Он подозрительно косится на меня. Наверно, думает, что в моем вопросе кроется какой-то подвох. Уж больно он мудрит, думает про меня парень из Семюра. Но подвоха никакого нет, просто я хочу возобновить нашу беседу, длящуюся уже три ночи и четыре дня. Я сейчас еще не знаю вкуса мозельского вина. Мне было суждено отведать его гораздо позже, в городе Эйзенахе, на обратном пути. Это было в Эйзенахе, в местной гостинице, где устроили пункт по репатриации узников. Странный это был вечер, тот первый вечер для репатриантов. Противно все было до невозможности. И все казалось чужим. Наверно, это длительное состояние отчужденности необходимо, чтобы потом вновь привыкнуть к окружающему миру.

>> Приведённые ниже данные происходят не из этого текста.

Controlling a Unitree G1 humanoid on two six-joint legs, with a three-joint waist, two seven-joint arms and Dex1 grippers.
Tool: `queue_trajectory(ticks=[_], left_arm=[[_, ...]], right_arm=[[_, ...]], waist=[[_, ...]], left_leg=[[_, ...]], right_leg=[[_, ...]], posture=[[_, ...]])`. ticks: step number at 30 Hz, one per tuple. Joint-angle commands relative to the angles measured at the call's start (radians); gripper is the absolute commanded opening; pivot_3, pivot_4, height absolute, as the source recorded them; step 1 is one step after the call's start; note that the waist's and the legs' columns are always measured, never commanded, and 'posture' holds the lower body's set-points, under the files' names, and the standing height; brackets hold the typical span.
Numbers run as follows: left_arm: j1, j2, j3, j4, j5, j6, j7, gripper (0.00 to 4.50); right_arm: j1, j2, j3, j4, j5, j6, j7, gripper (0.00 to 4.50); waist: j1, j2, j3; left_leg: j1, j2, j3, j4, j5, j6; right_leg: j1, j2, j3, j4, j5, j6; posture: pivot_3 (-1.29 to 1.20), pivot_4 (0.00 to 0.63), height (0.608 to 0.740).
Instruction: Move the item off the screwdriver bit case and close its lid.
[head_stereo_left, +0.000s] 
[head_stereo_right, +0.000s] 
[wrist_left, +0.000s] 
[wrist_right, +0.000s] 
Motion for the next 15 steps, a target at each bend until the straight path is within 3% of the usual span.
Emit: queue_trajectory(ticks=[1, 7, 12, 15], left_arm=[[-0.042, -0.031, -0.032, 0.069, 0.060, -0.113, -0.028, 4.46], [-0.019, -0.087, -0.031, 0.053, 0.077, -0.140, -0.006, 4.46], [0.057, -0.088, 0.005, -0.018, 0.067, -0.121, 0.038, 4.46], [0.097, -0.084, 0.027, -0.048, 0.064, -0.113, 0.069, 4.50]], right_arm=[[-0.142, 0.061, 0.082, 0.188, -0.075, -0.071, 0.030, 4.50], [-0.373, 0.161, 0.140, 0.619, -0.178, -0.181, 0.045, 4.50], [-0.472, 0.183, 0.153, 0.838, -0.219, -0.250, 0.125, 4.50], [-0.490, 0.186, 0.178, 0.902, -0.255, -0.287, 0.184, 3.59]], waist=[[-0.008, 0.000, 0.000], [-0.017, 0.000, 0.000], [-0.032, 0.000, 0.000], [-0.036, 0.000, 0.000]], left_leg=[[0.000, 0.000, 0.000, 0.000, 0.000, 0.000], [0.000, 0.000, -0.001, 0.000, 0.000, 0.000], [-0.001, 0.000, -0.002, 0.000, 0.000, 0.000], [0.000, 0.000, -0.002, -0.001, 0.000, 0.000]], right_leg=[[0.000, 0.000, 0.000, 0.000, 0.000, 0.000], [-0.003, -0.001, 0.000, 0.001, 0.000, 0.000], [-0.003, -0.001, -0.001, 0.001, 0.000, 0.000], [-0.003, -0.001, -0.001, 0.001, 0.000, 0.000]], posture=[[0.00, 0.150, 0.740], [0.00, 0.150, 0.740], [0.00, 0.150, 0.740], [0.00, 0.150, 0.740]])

И вот эйзенахская гостиница с американскими офицерами из 3-й армии, а также французами и англичанами из военных миссий, посланных в наш лагерь. Немецкий персонал: все старики, переодетые метрдотелями и официантами. И еще девицы. Целая толпа девиц — немецких, французских, австрийских, польских и еще бог весть каких. Вечер был весьма респектабельный и, в сущности, самый заурядный — каждый добросовестно играл свою роль и делал свое дело. Американские офицеры жевали свою жевательную резинку и, толкуя друг с другом, хлестали виски прямо из бутылок, которые принесли с собой. У английских офицеров был недовольный, скучающий вид — видно, им было не по себе оттого, что их забросило на континент, да еще в такое столпотворение. Французских офицеров облепили девицы, и они бойко тараторили со всеми этими девицами разного роду и племени. Каждый добросовестно исполнял свою роль. Немецкие метрдотели исполняли роль немецких метрдотелей. Девицы разного роду и племени исполняли роль девиц разного роду и племени. Мы же исполняли свою роль узников, вышедших живыми из лагерей смерти. Пусть даже поначалу мы смущались, но зато с каким достоинством мы выступали, бритоголовые, в полосатых холщовых штанах, заправленных в сапоги, которые мы взяли на эсэсовском складе. Чуть-чуть смущаясь, но с большим достоинством мы поверяли наши жалкие воспоминания французским офицерам, тискающим девиц. Наши несуразные воспоминания о печах, в которых жгли людей, о бесконечных поверках на зимнем снегу. Рассевшись вокруг стола, мы стали ждать ужина. На столе лежала белая скатерть, а на ней стояли разные тарелочки для мяса, тарелочки для сладкого. И еще на ней были стаканы и рюмки разной формы и цвета — для белого вина, для красного вина, для воды. Увидев все эти непривычные штуки, мы разразились дурацким смехом. А потом мы стали пить мозельское вино. Оно, конечно, уступало «шабли», но все же это было мозельское вино.